● **YOUR GOAL**
Write out every record below exactly as given. Leave the pictures out.

● **SOURCE MATERIAL**

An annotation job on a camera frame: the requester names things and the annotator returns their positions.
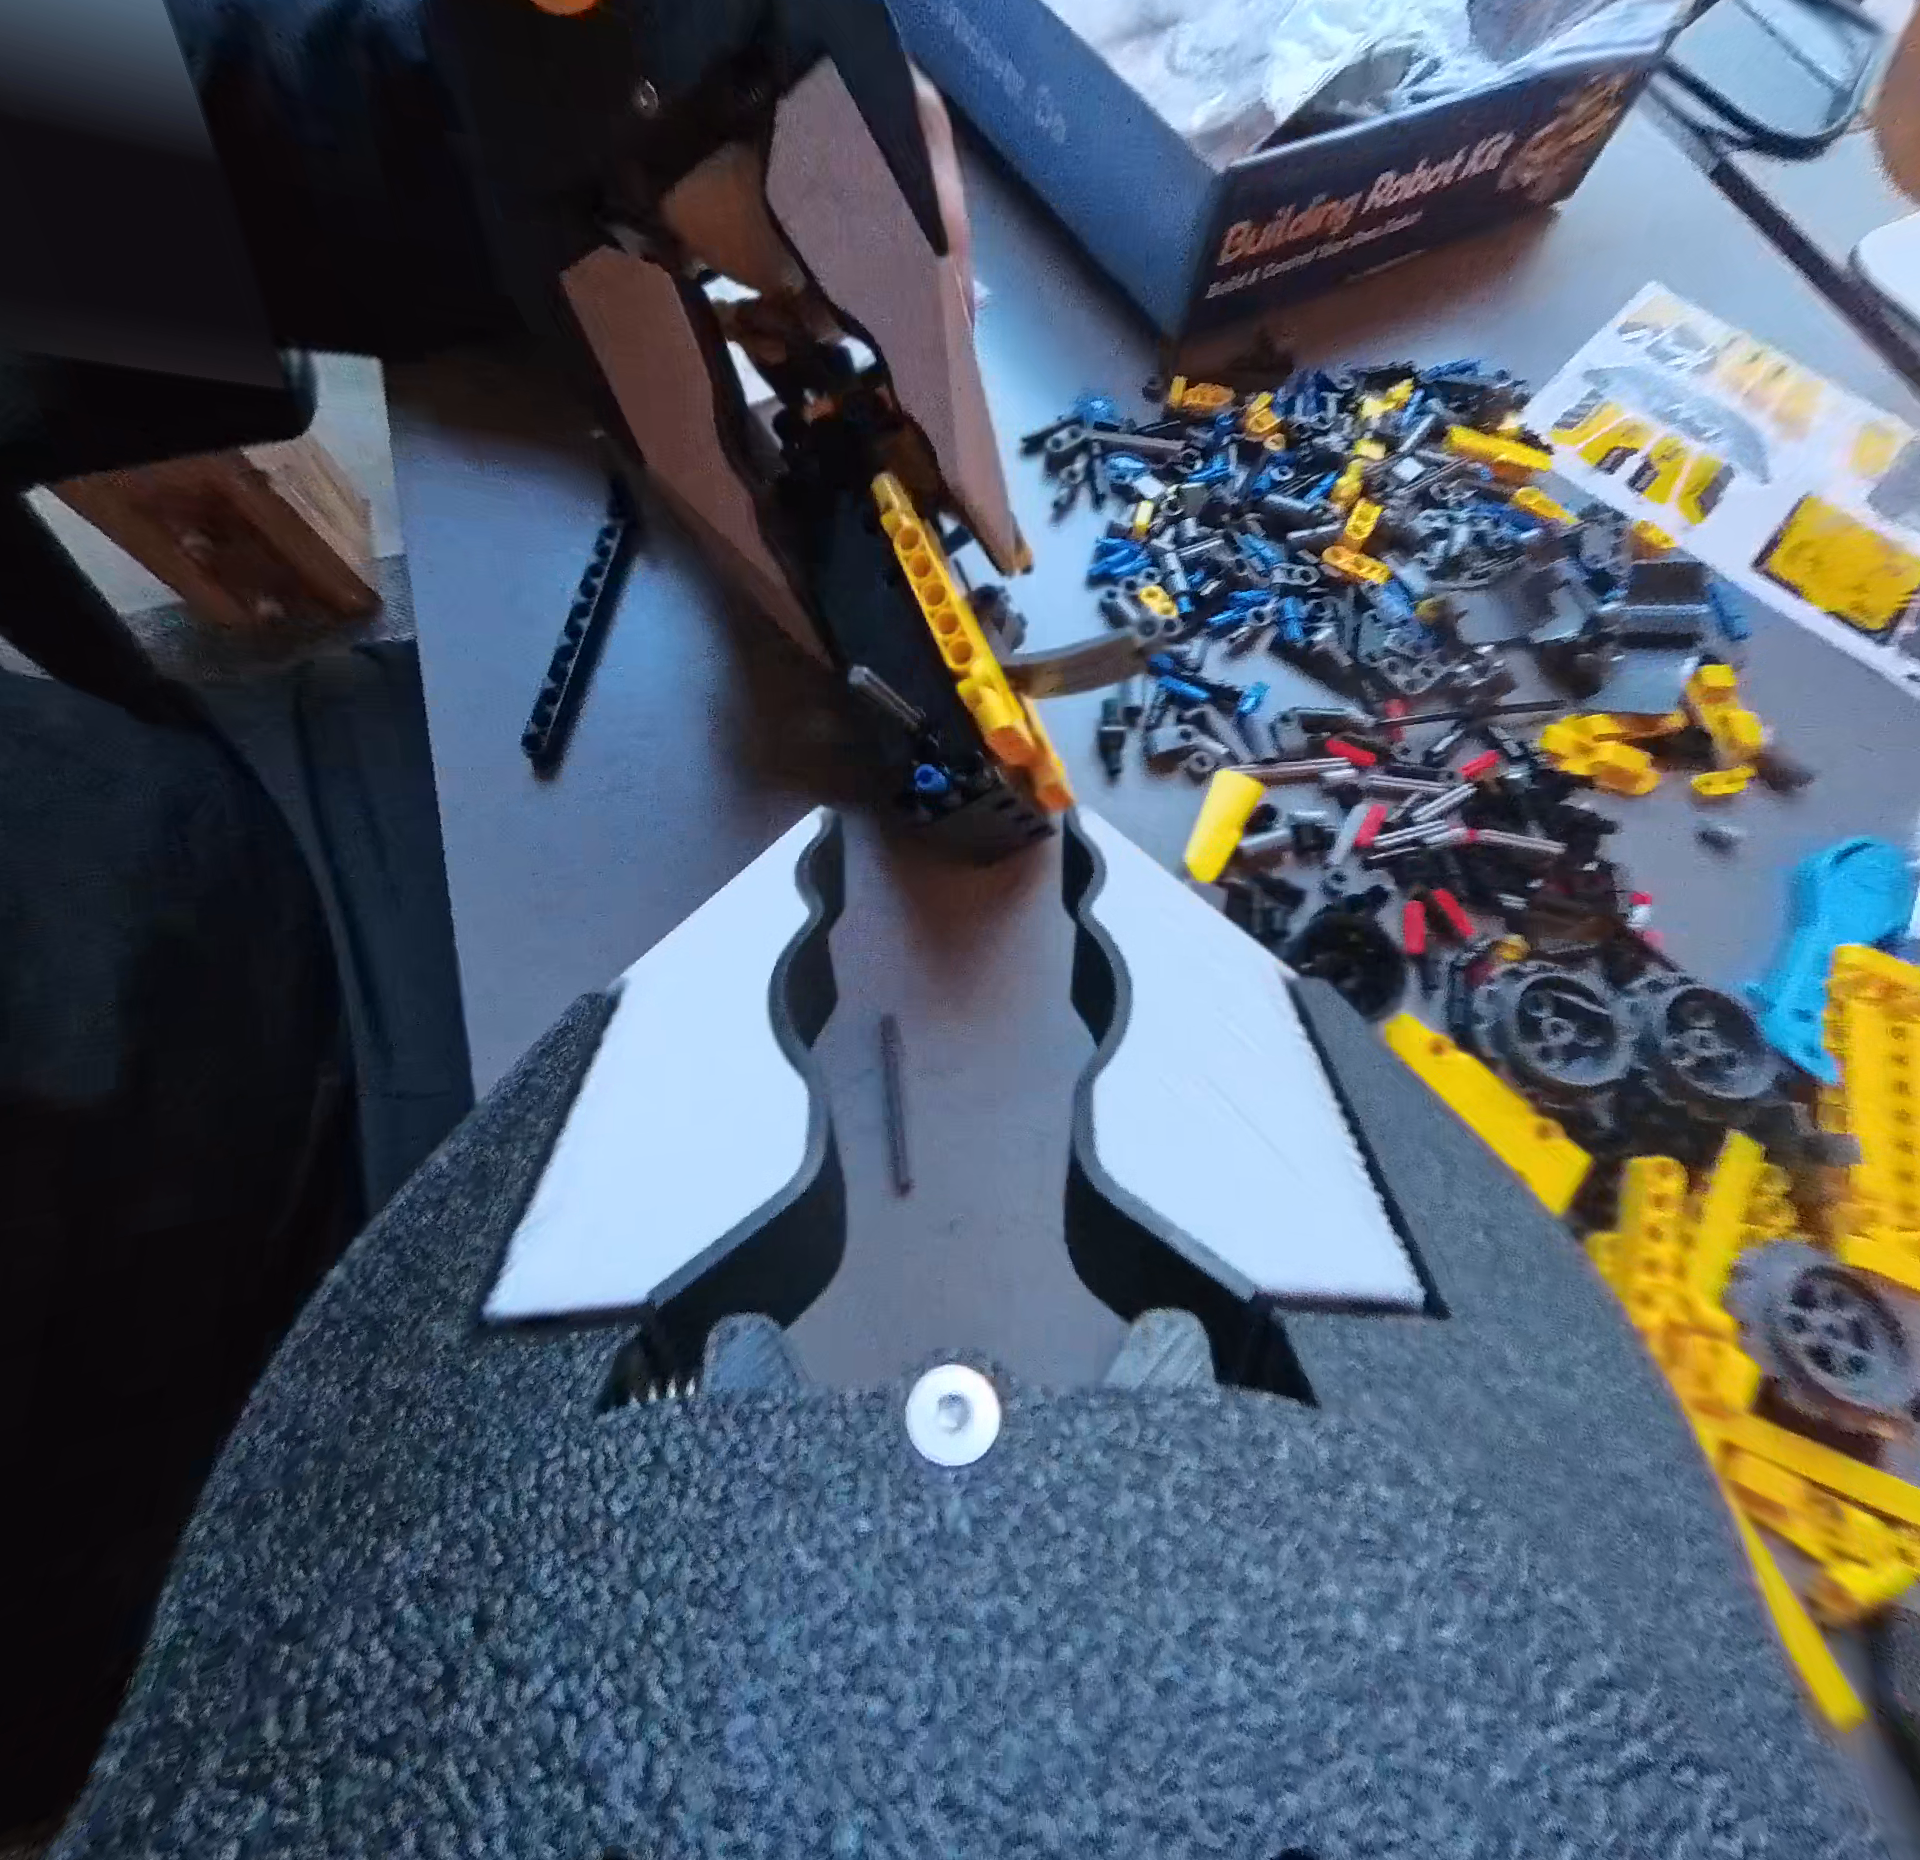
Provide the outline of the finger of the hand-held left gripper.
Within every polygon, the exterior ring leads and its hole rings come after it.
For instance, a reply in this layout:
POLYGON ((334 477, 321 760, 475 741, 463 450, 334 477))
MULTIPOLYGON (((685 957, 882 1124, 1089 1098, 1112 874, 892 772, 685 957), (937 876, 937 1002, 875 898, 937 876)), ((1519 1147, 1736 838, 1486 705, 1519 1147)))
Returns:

● **ANSWER TO THE PROBLEM**
An annotation job on a camera frame: the requester names things and the annotator returns their positions.
Provide the outline of the finger of the hand-held left gripper.
Within every polygon, the exterior ring leads and its hole rings come after it.
For instance, a reply in this layout:
POLYGON ((334 477, 321 760, 475 741, 463 450, 334 477))
MULTIPOLYGON (((685 957, 882 1124, 1089 1098, 1112 874, 892 772, 685 957), (937 876, 937 1002, 875 898, 937 876)), ((1519 1147, 1736 838, 1486 705, 1519 1147)))
Returns:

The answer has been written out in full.